In the first part of the course, our main goal is to show that many aspects of a (matrix) Lie group are controlled by a seemingly much simpler structure, its Lie algebra, which is a vector space with a certain type of multiplication operation that encodes the "infinitesimal" behaviour of the group. In the second part we will look at representations of Lie groups and Lie algebras (that is to say their linear actions on vector spaces), in particular in the special case of semisimple Lie algebras; we will also sketch the remarkable classification of semisimple Lie algebras in terms of root systems and Dynkin diagrams, which will reveal that we already know all the examples except for 5 "exceptional" cases. Finally, we will hopefully have time to look more explicitly at the representations of some of the "classical" semisimple Lie algebras/groups.
As Akhil had great success with his question, I'm going to ask one in a similar vein. So representation theory has kind of an intimidating feel to it for an outsider. Say someone is familiar with algebraic geometry enough to care about things like G-bundles, and wants to talk about vector bundles with structure group G, and so needs to know representation theory, but wants to do it as geometrically as possible.
So, in addition to the algebraic geometry, lets assume some familiarity with representations of finite groups (particularly symmetric groups) going forward. What path should be taken to learn some serious representation theory?
While I third the suggestion of Ginzburg and Chriss, I wouldn't call it a "second course." Maybe if what you really wanted to do was serious, Russian-style geometric representation theory, but otherwise you might want to try something a little less focused, like Knapp's "Lie Groups Beyond an Introduction."
My favorite book right now on representation theory is Claudio Procesi's Lie groups: an approach through invariants and representations. It is one of those rare books that manages to be just about as formal as needed without being overburdened by excessive pedantry. He gives a rather complete picture of both compact and algebraic groups and how they interplay, while doing a nice job of explaining the necessary background in algebraic geometry and functional analysis. He covers all the "standard" material on Young symmetrizers, Schur duality, representations of GL_n, semisimple Lie groups & algebras, as well as more advanced stuff like Schubert calculus and some basic geometric invariant theory. This book was the first place I started to feel like I was "getting" the big picture, after picking up bits and pieces from different places.
All of these recommendations are very good, and I'd like to add that the book D-Modules, Perverse Sheaves, and Representation Theory (which you can download at the provided link if you have institutional access; otherwise you can get it from, say, Amazon) contains some very good introductory chapters (chapters 9, 10, and 11) on the various sorts of things one would want to know in representation theory and algebraic geometry. The whole book is quite good if you're interested in the D-modules/perverse sheaves side of the story, but even if you're not interested in that, those particular chapters might be of interest.
The best "first course" in representation theory is Fulton and Harris's book. I've only skimmed it, but Ginzburg and Chriss's book "Representation Theory and Complex Geometry" looks like a wonderful second course.

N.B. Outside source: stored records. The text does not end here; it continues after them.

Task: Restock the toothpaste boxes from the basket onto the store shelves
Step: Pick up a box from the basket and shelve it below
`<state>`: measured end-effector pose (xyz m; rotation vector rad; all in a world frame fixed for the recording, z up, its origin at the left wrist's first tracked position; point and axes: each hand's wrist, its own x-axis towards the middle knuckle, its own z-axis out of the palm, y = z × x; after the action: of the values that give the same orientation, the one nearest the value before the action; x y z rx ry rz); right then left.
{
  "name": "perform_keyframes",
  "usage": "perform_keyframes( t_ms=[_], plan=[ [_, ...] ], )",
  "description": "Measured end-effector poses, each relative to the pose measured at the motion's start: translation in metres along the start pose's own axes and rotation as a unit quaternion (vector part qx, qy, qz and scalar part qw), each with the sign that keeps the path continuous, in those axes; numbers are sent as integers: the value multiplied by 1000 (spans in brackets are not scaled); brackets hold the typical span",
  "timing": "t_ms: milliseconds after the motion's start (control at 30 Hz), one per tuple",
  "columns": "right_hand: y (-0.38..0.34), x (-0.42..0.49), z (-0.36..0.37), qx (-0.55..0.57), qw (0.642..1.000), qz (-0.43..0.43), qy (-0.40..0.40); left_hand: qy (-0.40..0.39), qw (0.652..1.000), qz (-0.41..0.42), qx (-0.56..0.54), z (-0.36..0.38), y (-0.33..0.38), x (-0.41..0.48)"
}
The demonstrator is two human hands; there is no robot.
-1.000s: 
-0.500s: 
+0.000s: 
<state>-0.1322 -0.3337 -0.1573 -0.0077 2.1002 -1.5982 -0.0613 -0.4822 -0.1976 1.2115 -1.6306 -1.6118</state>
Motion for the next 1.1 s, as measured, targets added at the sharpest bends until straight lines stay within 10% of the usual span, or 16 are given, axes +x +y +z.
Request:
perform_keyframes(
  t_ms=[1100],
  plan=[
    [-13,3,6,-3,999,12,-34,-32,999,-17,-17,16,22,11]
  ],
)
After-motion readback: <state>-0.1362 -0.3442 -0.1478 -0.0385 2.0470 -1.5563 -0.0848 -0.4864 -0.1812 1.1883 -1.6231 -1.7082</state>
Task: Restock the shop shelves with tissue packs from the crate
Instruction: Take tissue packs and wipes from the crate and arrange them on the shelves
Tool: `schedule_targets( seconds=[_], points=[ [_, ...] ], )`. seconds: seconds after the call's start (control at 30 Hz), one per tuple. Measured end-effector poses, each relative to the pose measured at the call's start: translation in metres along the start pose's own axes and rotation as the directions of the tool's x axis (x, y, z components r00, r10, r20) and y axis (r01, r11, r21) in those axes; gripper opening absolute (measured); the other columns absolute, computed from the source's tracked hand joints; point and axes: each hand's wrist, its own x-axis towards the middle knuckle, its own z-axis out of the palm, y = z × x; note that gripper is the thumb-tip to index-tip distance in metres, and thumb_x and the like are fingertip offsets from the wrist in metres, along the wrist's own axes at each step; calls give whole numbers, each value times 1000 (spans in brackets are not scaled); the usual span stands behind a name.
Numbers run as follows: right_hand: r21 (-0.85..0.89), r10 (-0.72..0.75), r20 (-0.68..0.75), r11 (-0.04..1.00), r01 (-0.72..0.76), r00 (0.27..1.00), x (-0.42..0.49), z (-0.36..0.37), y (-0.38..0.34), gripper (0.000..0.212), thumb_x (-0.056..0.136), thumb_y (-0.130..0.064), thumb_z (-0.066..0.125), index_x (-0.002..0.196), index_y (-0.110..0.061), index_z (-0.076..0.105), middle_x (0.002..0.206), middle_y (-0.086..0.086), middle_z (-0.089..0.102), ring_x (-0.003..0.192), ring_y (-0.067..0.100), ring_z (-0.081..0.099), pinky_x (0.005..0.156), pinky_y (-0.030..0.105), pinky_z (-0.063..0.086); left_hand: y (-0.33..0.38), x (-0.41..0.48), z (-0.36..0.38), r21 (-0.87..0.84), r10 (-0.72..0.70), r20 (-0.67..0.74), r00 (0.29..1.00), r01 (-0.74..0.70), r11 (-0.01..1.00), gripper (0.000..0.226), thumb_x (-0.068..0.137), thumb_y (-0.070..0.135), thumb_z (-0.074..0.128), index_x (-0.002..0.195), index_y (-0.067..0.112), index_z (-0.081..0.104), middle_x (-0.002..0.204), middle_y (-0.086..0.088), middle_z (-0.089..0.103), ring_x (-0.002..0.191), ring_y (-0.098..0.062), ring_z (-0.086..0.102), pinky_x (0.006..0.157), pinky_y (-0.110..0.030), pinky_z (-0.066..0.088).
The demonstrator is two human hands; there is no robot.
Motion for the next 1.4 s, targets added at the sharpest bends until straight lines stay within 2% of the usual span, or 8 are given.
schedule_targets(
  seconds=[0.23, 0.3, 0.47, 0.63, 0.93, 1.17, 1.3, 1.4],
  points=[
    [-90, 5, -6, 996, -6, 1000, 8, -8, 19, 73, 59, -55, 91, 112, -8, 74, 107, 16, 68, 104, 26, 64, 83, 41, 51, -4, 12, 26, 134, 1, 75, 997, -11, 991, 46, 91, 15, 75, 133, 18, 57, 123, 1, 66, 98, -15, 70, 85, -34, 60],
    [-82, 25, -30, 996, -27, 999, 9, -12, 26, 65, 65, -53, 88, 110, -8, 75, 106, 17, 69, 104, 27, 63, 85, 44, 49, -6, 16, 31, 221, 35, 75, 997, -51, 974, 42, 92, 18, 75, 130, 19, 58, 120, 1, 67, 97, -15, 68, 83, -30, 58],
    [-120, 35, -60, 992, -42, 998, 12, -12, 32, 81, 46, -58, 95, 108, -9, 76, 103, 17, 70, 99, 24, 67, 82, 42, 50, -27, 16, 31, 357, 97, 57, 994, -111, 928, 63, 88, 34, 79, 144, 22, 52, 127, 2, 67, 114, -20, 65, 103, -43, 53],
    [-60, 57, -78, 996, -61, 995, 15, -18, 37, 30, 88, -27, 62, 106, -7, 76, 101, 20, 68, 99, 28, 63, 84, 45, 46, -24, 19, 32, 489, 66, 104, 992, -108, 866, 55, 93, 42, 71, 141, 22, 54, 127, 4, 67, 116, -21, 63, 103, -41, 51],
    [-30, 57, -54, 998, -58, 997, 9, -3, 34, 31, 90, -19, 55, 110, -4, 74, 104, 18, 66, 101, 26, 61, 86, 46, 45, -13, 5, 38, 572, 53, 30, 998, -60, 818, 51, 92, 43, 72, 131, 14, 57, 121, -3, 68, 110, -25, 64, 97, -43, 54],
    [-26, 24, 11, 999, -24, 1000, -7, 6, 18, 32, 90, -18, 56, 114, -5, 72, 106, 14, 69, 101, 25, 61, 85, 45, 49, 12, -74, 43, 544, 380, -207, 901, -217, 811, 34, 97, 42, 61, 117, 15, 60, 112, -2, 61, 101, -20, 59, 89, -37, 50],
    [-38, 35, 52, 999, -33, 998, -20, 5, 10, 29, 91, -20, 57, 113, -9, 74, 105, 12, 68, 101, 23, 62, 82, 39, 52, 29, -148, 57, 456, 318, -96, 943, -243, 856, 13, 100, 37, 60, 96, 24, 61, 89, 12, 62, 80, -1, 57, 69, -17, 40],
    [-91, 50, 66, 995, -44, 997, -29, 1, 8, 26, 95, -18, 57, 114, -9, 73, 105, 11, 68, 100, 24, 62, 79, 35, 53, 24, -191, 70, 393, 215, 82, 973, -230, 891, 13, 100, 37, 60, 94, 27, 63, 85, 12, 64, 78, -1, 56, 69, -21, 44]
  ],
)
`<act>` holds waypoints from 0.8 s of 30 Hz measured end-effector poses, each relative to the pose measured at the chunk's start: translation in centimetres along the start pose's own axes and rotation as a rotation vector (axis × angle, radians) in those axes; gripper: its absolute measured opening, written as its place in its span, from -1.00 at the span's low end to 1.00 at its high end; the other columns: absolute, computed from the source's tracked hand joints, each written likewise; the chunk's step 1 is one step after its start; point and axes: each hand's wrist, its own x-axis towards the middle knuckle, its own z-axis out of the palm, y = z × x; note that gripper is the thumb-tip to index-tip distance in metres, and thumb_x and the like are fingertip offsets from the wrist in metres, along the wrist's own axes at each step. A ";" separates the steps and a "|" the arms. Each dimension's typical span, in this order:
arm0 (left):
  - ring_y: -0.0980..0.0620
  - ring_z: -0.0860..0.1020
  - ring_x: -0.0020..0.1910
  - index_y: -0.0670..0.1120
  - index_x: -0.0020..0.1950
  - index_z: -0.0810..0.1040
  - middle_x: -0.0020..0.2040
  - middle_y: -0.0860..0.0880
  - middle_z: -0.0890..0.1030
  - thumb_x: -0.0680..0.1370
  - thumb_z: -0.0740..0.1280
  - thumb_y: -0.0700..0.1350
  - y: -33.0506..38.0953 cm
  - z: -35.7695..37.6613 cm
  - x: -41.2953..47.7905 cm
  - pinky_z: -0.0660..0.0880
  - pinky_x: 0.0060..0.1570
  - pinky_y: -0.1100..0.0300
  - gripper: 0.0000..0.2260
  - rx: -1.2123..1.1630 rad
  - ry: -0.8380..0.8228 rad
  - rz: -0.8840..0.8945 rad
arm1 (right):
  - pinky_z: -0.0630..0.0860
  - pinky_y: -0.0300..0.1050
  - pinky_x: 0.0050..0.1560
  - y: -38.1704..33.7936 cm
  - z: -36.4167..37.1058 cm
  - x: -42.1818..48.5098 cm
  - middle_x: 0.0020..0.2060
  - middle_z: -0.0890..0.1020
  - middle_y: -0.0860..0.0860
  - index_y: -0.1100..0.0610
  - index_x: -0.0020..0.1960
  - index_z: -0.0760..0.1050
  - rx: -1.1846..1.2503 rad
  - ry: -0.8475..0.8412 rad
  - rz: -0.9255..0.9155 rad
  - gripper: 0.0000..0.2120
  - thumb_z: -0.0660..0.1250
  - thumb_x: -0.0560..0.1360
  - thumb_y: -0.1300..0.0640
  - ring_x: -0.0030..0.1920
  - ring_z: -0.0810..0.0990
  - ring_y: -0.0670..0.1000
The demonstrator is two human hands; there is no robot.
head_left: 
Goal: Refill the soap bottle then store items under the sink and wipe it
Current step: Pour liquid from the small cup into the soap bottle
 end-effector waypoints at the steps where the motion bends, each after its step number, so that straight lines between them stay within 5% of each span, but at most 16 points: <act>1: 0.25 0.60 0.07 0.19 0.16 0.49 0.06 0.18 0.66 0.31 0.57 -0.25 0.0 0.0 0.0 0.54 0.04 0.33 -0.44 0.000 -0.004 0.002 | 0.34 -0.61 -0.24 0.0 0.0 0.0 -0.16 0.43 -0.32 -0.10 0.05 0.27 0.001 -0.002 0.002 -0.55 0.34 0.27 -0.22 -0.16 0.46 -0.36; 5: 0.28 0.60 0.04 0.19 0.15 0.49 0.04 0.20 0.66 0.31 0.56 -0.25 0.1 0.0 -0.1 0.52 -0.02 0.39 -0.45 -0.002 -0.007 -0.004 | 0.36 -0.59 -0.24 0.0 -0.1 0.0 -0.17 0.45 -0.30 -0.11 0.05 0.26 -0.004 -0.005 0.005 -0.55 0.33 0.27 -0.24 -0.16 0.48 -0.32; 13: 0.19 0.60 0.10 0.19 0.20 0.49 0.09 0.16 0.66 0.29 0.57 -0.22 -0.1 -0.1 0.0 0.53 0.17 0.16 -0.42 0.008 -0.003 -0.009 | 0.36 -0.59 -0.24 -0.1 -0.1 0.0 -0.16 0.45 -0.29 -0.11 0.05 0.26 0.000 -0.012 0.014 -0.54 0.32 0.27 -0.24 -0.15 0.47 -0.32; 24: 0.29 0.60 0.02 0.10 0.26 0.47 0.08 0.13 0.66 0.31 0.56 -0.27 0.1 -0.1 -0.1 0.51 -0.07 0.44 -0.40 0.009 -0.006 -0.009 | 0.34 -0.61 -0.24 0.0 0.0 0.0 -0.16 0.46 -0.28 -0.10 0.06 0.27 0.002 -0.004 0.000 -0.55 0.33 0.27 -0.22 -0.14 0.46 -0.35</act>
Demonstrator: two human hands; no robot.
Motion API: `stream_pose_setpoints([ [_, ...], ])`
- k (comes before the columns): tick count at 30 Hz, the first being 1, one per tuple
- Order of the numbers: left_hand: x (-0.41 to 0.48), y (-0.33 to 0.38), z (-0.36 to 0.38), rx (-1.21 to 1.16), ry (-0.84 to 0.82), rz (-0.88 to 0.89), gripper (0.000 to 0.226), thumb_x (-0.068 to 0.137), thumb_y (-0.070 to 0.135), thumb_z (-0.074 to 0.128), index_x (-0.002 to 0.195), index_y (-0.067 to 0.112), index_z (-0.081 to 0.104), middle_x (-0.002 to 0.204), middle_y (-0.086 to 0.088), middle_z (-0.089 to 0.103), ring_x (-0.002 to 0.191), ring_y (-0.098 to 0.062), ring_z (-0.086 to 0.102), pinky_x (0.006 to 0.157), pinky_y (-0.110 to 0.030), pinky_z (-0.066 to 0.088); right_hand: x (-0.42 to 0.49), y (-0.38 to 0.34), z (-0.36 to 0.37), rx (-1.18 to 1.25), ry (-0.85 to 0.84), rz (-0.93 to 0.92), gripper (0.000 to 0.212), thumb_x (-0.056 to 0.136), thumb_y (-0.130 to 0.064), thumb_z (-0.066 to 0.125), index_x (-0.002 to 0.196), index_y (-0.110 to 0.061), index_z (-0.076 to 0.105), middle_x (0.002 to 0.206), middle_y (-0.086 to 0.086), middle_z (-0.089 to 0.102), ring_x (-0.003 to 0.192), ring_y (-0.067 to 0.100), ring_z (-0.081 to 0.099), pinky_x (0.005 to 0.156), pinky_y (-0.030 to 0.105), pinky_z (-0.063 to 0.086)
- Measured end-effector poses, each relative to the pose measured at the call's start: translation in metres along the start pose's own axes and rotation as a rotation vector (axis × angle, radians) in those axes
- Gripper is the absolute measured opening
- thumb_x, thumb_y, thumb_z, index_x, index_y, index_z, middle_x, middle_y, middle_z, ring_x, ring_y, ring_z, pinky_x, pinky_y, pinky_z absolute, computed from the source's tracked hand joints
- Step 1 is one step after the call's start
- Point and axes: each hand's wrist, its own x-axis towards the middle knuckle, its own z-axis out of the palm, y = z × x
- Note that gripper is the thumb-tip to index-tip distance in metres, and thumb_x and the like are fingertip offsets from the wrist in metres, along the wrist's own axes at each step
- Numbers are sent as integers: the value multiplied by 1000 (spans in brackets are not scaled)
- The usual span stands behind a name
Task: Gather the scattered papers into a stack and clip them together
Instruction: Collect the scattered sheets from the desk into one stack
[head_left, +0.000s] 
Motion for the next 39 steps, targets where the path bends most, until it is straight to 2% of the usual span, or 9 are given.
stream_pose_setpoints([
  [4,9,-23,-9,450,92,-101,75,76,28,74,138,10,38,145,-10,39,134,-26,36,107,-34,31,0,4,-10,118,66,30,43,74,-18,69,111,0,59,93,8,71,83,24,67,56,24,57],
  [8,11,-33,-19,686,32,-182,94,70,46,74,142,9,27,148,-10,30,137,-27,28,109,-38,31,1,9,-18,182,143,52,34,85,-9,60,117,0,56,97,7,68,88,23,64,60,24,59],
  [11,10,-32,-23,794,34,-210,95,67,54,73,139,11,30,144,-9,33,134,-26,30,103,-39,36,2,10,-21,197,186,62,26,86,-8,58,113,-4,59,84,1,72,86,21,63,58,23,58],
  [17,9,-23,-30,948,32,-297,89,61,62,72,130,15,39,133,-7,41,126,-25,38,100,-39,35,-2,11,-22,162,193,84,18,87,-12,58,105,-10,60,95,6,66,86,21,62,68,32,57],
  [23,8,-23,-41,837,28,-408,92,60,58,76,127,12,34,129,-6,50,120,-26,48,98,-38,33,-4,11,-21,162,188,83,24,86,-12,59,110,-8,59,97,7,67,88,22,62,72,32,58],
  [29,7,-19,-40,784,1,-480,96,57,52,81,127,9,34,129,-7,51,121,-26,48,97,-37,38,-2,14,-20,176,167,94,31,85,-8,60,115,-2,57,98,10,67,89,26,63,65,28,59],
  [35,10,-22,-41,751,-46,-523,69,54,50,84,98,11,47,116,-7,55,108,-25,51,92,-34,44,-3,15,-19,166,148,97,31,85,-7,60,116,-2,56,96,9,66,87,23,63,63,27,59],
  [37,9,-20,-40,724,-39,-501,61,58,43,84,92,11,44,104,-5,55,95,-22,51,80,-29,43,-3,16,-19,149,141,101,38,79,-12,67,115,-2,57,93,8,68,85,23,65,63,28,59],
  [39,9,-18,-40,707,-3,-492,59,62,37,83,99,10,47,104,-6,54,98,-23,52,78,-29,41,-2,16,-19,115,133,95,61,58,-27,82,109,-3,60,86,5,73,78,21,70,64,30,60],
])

I ran across an excellent book by Lakshmibai and Brown called Flag Varieties: an Interplay of Geometry, Combinatorics, and Representation Theory. It seems like an excellent book for an algebraic geometer who is interested in representation theory and algebraic groups.
We develop a comprehensive theory of the stable representation categories of several sequences of groups, including the classical and symmetric groups, and their relation to the unstable categories. An important component of this theory is an array of equivalences between the stable representation category and various other categories, each of which has its own flavor (representation theoretic, combinatorial, commutative algebraic, or categorical) and offers a distinct perspective on the stable category. We use this theory to produce a host of specific results: for example, the construction of injective resolutions of simple objects, duality between the orthogonal and symplectic theories, and a canonical derived auto-equivalence of the general linear theory.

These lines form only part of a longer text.